• [Task prompt]: Below are lines of data; give the number of them that contain "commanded", and only that.

• [Given material]:
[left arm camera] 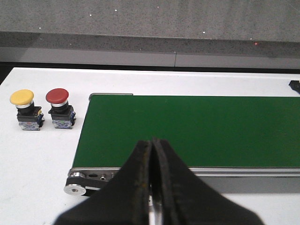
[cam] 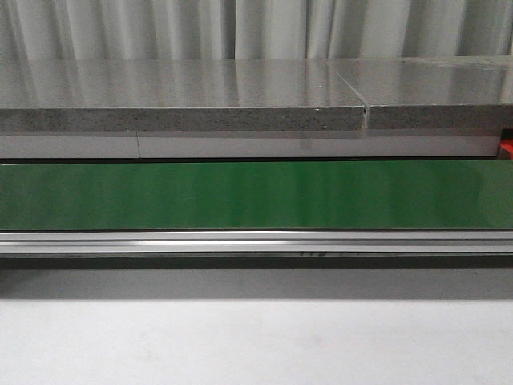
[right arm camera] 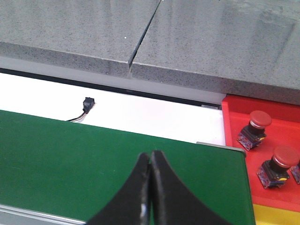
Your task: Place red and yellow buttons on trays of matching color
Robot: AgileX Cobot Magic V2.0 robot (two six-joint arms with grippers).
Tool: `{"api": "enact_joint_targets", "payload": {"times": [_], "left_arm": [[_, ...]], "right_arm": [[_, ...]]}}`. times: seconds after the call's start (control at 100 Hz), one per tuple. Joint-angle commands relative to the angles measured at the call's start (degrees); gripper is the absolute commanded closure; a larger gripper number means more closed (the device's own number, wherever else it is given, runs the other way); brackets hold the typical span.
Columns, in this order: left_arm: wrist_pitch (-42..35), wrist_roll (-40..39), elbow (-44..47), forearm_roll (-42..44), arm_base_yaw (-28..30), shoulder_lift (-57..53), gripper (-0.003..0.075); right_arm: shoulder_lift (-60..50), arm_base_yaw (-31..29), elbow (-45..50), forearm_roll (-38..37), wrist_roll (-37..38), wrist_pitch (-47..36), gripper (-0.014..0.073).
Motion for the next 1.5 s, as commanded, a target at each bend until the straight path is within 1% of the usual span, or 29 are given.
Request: {"api": "enact_joint_targets", "payload": {"times": [0.0,0.11,0.14,0.18,0.21,0.25,0.26,0.28,0.33,0.35,0.36,0.4,0.45,0.5,0.78,0.81,0.87,0.96,1.05,1.25,1.49], "left_arm": [[-4.2,0.0,-1.6,-0.2,-0.4,0.5,0.0739],[-4.2,0.0,-1.6,0.0,-0.4,0.5,0.0732],[-4.2,0.0,-1.6,0.0,-0.4,0.5,0.0715],[-4.2,0.0,-1.6,0.0,-0.4,0.5,0.0671],[-4.2,0.0,-1.6,0.0,-0.4,0.5,0.0628],[-4.2,0.0,-1.6,0.0,-0.4,0.5,0.0549],[-4.2,0.0,-1.6,0.0,-0.4,0.5,0.0519],[-4.2,0.0,-1.6,0.0,-0.4,0.5,0.0488],[-4.2,0.0,-1.6,0.0,-0.4,0.5,0.0354],[-4.2,0.0,-1.6,0.0,-0.4,0.5,0.032],[-4.2,0.0,-1.6,0.0,-0.4,0.5,0.0287],[-4.2,0.0,-1.6,0.0,-0.4,0.5,0.0195],[-4.2,0.0,-1.6,0.0,-0.4,0.5,0.0116],[-4.2,0.0,-1.6,0.0,-0.4,0.5,0.008],[-4.6,-0.5,-2.5,0.7,0.0,1.3,0.0083],[-4.6,-1.5,-3.1,1.5,0.3,1.8,0.0083],[-4.2,-6.5,-5.0,4.9,1.3,3.8,0.0083],[-3.7,-14.4,-8.3,9.5,3.2,8.6,0.0083],[-3.3,-20.6,-12.3,11.0,5.9,15.1,0.0094],[-4.6,-21.5,-19.9,10.5,12.1,31.3,0.0143],[-4.5,-21.5,-29.1,7.9,16.7,48.3,0.0152]], "right_arm": [[-0.1,0.0,-1.6,0.8,-0.7,-3.9,0.0662],[-0.1,0.0,-1.6,0.8,-0.7,-3.9,0.0662],[-0.1,0.0,-1.6,0.8,-0.7,-3.9,0.0662],[-0.1,0.0,-1.6,0.8,-0.7,-3.9,0.0662],[-0.1,0.0,-1.6,0.8,-0.7,-3.9,0.0662],[-0.1,0.0,-1.6,0.8,-0.7,-3.9,0.0662],[-0.1,0.0,-1.6,0.8,-0.7,-3.9,0.0662],[-0.1,0.0,-1.6,0.8,-0.7,-3.9,0.0662],[-0.1,0.0,-1.6,0.8,-0.7,-3.9,0.0662],[-0.1,0.0,-1.6,0.8,-0.7,-3.9,0.0662],[-0.1,0.0,-1.6,0.8,-0.7,-3.9,0.0662],[-0.1,0.0,-1.6,0.8,-0.7,-3.9,0.0662],[-0.1,0.0,-1.6,0.8,-0.7,-3.9,0.0662],[-0.1,0.0,-1.6,0.8,-0.7,-3.9,0.0662],[-0.1,0.0,-1.6,0.8,-0.7,-3.9,0.0662],[-0.1,0.0,-1.6,0.8,-0.7,-3.9,0.0662],[-0.1,0.0,-1.6,0.8,-0.7,-3.9,0.0662],[-0.1,0.0,-1.6,0.8,-0.7,-3.9,0.0662],[-0.1,0.0,-1.6,0.8,-0.7,-3.9,0.0662],[-0.1,0.0,-1.6,0.8,-0.7,-3.9,0.0662],[-0.1,0.0,-1.6,0.8,-0.7,-3.9,0.0662]]}}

• [Output for this exercise]: 2